## [Problem details]
Exactly as written, please repeat the data that follows, but not the pictures.

## [Provided data]
________________

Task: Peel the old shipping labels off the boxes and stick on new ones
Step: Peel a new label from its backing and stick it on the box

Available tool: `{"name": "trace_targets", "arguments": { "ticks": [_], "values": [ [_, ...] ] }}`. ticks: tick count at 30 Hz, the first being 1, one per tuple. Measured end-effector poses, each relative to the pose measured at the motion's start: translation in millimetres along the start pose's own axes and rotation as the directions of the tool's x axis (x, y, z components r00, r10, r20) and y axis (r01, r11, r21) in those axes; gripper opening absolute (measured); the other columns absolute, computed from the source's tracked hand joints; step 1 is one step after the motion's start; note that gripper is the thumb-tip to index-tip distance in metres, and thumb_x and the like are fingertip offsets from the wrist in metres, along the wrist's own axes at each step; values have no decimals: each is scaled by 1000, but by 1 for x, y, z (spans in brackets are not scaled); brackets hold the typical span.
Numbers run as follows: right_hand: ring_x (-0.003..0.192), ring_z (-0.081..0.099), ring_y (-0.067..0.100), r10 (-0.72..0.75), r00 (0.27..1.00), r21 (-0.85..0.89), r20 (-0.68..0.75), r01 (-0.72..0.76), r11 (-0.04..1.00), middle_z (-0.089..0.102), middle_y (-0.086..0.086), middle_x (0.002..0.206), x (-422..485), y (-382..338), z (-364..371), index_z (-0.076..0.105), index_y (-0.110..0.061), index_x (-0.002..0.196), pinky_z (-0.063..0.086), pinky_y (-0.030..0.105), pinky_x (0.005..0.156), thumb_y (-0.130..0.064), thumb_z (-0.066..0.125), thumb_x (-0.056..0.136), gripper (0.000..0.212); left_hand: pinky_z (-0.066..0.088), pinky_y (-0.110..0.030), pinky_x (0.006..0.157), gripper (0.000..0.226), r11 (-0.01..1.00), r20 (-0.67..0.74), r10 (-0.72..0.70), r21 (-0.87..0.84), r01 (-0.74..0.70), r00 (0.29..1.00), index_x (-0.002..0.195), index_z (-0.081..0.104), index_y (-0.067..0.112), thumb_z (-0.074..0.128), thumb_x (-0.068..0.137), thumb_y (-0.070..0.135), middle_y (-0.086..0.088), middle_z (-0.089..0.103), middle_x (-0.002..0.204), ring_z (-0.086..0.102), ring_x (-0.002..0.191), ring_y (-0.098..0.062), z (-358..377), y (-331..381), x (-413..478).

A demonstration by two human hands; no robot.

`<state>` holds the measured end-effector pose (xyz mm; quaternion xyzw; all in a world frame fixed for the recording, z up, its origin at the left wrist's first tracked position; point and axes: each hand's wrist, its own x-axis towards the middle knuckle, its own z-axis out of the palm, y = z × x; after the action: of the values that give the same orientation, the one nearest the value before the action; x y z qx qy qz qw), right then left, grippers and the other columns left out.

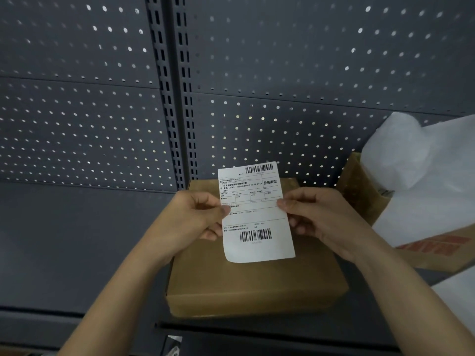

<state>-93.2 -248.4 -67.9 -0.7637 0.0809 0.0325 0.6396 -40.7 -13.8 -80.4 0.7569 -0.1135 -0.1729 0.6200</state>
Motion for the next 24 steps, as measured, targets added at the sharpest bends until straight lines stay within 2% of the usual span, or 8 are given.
{"name": "trace_targets", "arguments": {
  "ticks": [4, 9, 12, 18, 24],
  "values": [
    [60, 55, 9, 44, 999, -44, -8, -45, 998, 72, 5, 81, 2, 1, 0, 73, -12, 97, 46, 19, 53, -20, 70, 87, 14, 53, -24, 57, 12, 996, 1, -5, 86, 5, 1000, 86, 71, 10, 76, 82, 20, -1, 71, 69, 59, 59, -12, -1, -1, 2],
    [58, 52, 9, 73, 997, -9, 3, -73, 997, 73, 12, 94, 2, 0, 1, 73, -11, 98, 43, 18, 49, -19, 70, 87, 14, 49, -24, 55, 16, 994, -14, 26, 109, -24, 1000, 88, 70, 9, 79, 80, 19, -11, 69, 74, 56, 59, -11, -2, 0, 4],
    [55, 49, 7, 71, 997, -57, -15, -71, 996, 74, 12, 95, 3, -1, 2, 72, -9, 97, 38, 18, 45, -19, 73, 85, 16, 45, -20, 51, 18, 985, -8, 30, 171, -28, 1000, 87, 69, 8, 80, 78, 18, -4, 69, 71, 54, 54, -10, -2, -1, 5],
    [47, 46, 5, 70, 996, -184, -57, -79, 980, 72, 4, 76, 4, -1, 3, 71, -12, 95, 36, 16, 42, -22, 77, 81, 18, 49, -24, 58, 19, 970, -2, 41, 241, -40, 999, 84, 70, 12, 84, 74, 20, -6, 72, 77, 56, 56, -9, -3, -5, 5],
    [47, 48, 6, 62, 997, -213, -48, -71, 975, 70, 5, 74, 4, 0, 4, 71, -11, 95, 36, 17, 41, -17, 81, 77, 21, 55, -32, 69, 21, 944, -5, 41, 326, -37, 999, 84, 71, 19, 86, 70, 24, 0, 73, 80, 65, 68, -12, -3, -7, 5]
  ]
}}
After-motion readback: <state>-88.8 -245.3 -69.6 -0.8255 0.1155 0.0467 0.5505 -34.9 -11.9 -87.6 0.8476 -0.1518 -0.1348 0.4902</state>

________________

## [Answer box]
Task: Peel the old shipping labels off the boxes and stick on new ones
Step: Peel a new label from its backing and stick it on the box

Available tool: `{"name": "trace_targets", "arguments": { "ticks": [_], "values": [ [_, ...] ] }}`. ticks: tick count at 30 Hz, the first being 1, one per tuple. Measured end-effector poses, each relative to the pose measured at the motion's start: translation in millimetres along the start pose's own axes and rotation as the directions of the tool's x axis (x, y, z components r00, r10, r20) and y axis (r01, r11, r21) in those axes; gripper opening absolute (measured); the other columns absolute, computed from the source's tracked hand joints; step 1 is one step after the motion's start; note that gripper is the thumb-tip to index-tip distance in metres, and thumb_x and the like are fingertip offsets from the wrist in metres, along the wrist's own axes at each step; values have no decimals: each is scaled by 1000, but by 1 for x, y, z (spans in brackets are not scaled); brackets hold the typical span.
Numbers run as follows: right_hand: ring_x (-0.003..0.192), ring_z (-0.081..0.099), ring_y (-0.067..0.100), r10 (-0.72..0.75), r00 (0.27..1.00), r21 (-0.85..0.89), r20 (-0.68..0.75), r01 (-0.72..0.76), r11 (-0.04..1.00), middle_z (-0.089..0.102), middle_y (-0.086..0.086), middle_x (0.002..0.206), x (-422..485), y (-382..338), z (-364..371), index_z (-0.076..0.105), index_y (-0.110..0.061), index_x (-0.002..0.196), pinky_z (-0.063..0.086), pinky_y (-0.030..0.105), pinky_x (0.005..0.156), thumb_y (-0.130..0.064), thumb_z (-0.066..0.125), thumb_x (-0.056..0.136), gripper (0.000..0.212); left_hand: pinky_z (-0.066..0.088), pinky_y (-0.110..0.030), pinky_x (0.006..0.157), gripper (0.000..0.226), r11 (-0.01..1.00), r20 (-0.67..0.74), r10 (-0.72..0.70), r21 (-0.87..0.84), r01 (-0.74..0.70), r00 (0.29..1.00), index_x (-0.002..0.195), index_z (-0.081..0.104), index_y (-0.067..0.112), thumb_z (-0.074..0.128), thumb_x (-0.068..0.137), thumb_y (-0.070..0.135), middle_y (-0.086..0.088), middle_z (-0.089..0.103), middle_x (-0.002..0.204), ring_z (-0.086..0.102), ring_x (-0.002..0.191), ring_y (-0.098..0.062), z (-358..377), y (-331..381), x (-413..478).

A demonstration by two human hands; no robot.

`<state>` holds the measured end-effector pose (xyz mm; quaternion xyzw; all in a world frame fixed for the recording, z up, its origin at the left wrist's first tracked position; point and axes: each hand's wrist, its own x-axis towards the middle knuckle, its own z-axis out of the palm, y = z × x; after the action: of the values that give the same orientation, the one nearest the value before the action; x y z qx qy qz qw), right then left, grippers and the other columns left out.


<state>-93.2 -248.4 -67.9 -0.7637 0.0809 0.0325 0.6396 -40.7 -13.8 -80.4 0.7569 -0.1135 -0.1729 0.6200</state>
Motion for the next 24 steps, as measured, targets added at the sharpest bends until straight lines stay within 2% of the usual span, or 8 are given.
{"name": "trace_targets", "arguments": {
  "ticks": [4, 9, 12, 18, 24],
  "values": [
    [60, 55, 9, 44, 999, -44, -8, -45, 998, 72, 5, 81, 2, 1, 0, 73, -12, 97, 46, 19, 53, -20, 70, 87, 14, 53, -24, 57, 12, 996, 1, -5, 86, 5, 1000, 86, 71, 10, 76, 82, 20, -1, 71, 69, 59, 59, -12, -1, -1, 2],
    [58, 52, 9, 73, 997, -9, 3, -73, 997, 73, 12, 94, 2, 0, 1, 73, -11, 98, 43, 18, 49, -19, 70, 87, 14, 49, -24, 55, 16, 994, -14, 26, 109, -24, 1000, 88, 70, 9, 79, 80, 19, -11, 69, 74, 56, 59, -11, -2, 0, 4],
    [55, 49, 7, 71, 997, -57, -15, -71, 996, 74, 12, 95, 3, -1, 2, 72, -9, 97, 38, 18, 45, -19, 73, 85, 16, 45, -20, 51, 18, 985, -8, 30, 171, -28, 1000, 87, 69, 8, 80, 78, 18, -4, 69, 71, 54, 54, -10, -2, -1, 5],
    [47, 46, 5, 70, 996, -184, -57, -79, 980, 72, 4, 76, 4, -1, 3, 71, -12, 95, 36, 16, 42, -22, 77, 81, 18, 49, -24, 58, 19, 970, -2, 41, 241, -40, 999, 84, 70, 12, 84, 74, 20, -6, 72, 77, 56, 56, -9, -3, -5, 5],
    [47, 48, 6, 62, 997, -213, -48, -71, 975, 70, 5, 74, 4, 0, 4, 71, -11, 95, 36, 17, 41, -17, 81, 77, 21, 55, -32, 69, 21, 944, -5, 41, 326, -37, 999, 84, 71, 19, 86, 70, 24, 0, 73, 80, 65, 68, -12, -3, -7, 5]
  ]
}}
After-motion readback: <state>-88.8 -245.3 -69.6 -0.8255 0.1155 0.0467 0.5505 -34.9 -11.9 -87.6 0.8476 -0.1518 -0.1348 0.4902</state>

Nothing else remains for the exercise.